**WORK ORDER**
Print each line exactly, from the one with "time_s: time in" to the very last line of the listing, and keep the pictures out.

══ DATA BELOW

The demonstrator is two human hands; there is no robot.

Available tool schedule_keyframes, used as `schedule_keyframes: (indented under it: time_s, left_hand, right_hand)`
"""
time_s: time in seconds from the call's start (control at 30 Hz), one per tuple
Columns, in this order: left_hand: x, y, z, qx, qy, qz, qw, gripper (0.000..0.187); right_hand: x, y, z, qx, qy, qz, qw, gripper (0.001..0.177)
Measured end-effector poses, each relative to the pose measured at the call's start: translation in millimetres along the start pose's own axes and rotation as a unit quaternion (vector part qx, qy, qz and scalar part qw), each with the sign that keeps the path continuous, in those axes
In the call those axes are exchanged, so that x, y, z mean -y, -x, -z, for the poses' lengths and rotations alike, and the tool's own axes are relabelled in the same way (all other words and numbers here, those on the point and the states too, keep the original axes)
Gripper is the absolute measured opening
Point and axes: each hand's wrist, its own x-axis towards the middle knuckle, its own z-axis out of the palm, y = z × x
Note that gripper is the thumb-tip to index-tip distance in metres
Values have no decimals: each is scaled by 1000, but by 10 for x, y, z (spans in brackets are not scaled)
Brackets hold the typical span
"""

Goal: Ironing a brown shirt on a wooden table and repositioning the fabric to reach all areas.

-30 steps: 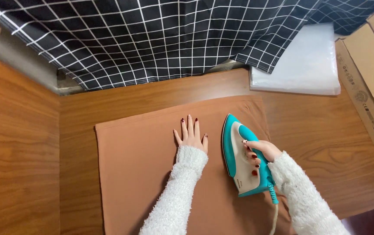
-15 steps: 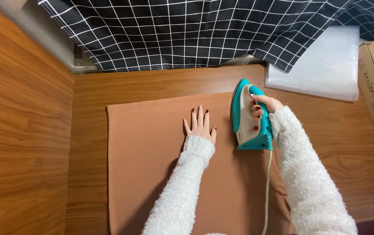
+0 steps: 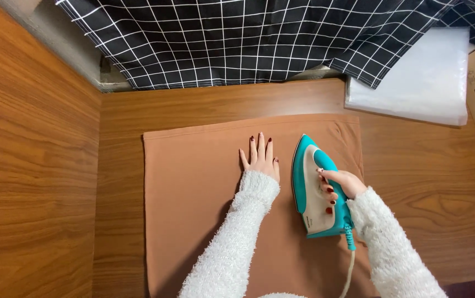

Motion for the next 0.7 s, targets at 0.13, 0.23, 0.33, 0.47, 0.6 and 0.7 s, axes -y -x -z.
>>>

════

**ANSWER TO THE PROBLEM**
time_s: time in seconds from the call's start (control at 30 Hz), one per tuple
Columns, in this order: left_hand: x, y, z, qx, qy, qz, qw, gripper (0.000..0.187); right_hand: x, y, z, qx, qy, qz, qw, gripper (0.001..0.177)
Measured end-effector poses, each relative to the pose measured at the call's start: translation in millimetres along the start pose's own axes and rotation as a unit quaternion (vector part qx, qy, qz and scalar part qw), each with the sign that keeps the path continuous, in those axes
In the call those axes are exchanged, so that x, y, z mean -y, -x, -z, for the poses' lengths and rotations alike, and the tool's own axes are relabelled in the same way (all other words and numbers here, those on the point and the states too, keep the original axes)
Gripper is the absolute measured opening
Point and axes: each hand's wrist, its own x-axis towards the middle knuckle, its own z-axis out of the palm, y = z × x
Note that gripper is the thumb-tip to index-tip distance in metres
Values have no decimals: each is scaled by 1000, but by 10 for x, y, z (spans in brackets are not scaled)
Brackets hold the typical span
"""

Goal: Ironing a brown shirt on a wooden table and repositioning the fabric to reach all areas.

-30 steps: 
-15 steps: 
+0 steps: 

Motion for the next 0.7 s, targets at 0.13, 0.23, 0.33, 0.47, 0.6 and 0.7 s, axes -y -x -z.
>>>

No additional response is needed to complete this exercise.